-------- AVAILABLE DATA --------

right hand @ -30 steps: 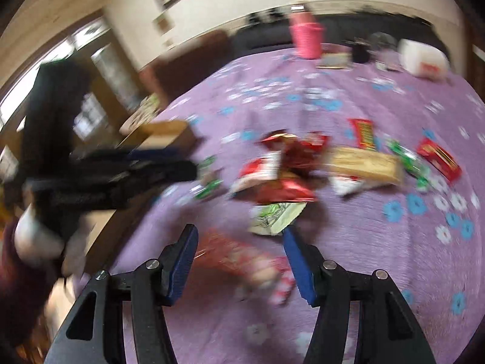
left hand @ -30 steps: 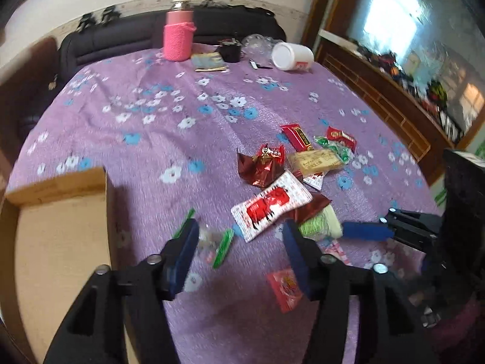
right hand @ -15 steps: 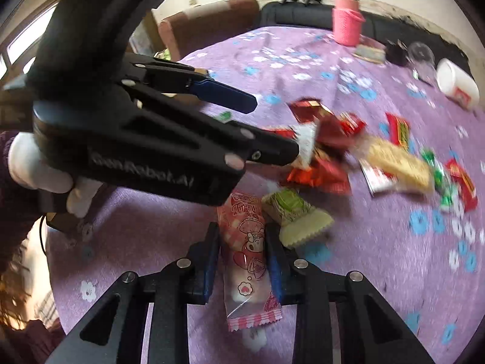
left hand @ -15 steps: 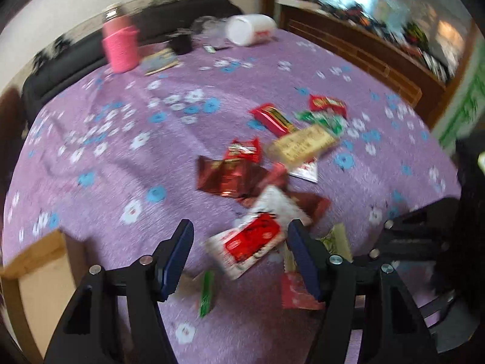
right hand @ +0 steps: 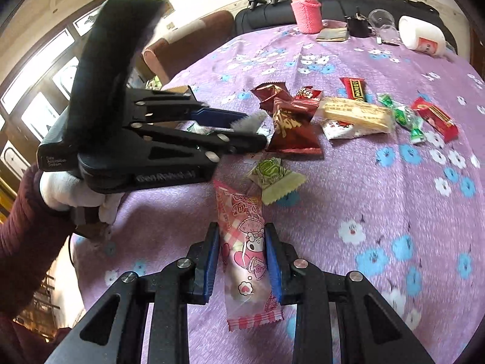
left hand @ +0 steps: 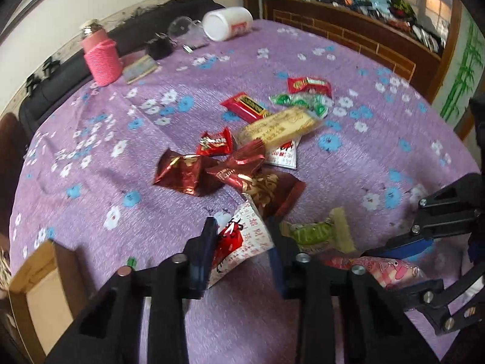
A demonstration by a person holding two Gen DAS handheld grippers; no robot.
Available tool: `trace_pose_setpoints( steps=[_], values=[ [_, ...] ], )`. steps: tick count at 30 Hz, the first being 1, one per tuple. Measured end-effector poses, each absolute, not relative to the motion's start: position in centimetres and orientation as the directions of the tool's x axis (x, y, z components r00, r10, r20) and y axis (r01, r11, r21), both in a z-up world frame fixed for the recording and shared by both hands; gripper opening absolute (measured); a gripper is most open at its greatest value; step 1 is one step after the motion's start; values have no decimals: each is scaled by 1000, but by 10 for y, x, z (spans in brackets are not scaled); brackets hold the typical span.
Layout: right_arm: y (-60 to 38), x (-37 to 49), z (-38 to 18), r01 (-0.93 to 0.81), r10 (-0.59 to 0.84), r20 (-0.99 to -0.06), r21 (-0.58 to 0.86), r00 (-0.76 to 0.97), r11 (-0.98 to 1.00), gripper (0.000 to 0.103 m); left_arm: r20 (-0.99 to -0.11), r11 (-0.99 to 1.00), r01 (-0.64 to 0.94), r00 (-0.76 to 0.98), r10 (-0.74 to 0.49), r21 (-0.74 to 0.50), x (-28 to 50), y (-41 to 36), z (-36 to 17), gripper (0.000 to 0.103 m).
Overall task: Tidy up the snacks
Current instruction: 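Grasp the pink cartoon snack bag with the right tool and drop it into the cardboard box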
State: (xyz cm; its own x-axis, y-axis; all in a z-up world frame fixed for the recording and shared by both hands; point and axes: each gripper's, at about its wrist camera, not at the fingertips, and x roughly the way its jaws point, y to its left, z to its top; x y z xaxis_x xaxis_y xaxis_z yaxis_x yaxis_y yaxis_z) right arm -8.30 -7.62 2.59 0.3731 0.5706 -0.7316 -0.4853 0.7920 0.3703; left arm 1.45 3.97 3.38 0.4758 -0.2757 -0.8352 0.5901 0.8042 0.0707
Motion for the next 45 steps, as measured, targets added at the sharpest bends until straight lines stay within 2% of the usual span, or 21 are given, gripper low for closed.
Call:
trace_pose_setpoints(
  steps=[2,4,17,21,29,36,42,44,45],
  values=[
    [-78,-91,32,-487,584,-719,383,376,785,31,-813,819,573,488,-318,23,5,52,48,14],
    [-78,-104,40,-490,584,-712,377,390,786,31,-789,832,554,498,-358,-28,-3,64,61,12],
    [-61,-131,77,-504,616,-670,394,415,768,31,-670,853,482,568,-478,-201,-60,128,108,12],
    [-29,-126,90,-548,661,-648,419,378,724,31,-650,889,408,622,-437,-207,-81,168,118,12],
    [76,-108,93,-622,745,-622,491,239,610,32,-676,976,141,704,-217,-167,-118,270,106,12],
    [169,-104,69,-682,730,-673,478,121,553,32,-702,988,-7,705,-106,-156,-145,327,83,13],
    [208,-95,42,-660,698,-705,467,125,589,34,-728,986,-76,683,-59,-151,-152,353,65,14],
    [209,-93,39,-649,697,-707,473,124,596,34,-726,982,-90,685,-62,-169,-155,358,65,22],
    [204,-92,41,-645,702,-700,477,132,598,34,-722,980,-93,689,-65,-177,-157,359,66,34]
  ],
)
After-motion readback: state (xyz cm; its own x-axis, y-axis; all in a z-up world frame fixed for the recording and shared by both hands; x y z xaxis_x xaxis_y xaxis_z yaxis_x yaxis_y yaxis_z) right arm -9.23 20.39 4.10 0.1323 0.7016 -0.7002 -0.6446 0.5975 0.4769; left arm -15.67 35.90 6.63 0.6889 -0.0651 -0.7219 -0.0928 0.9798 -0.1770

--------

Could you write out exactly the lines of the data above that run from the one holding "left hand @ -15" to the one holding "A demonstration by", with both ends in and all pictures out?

* [SOLVED EXERCISE]:
left hand @ -15 steps: 
right hand @ +0 steps: 
left hand @ +0 steps: 
A demonstration by a person holding two Gen DAS handheld grippers; no robot.

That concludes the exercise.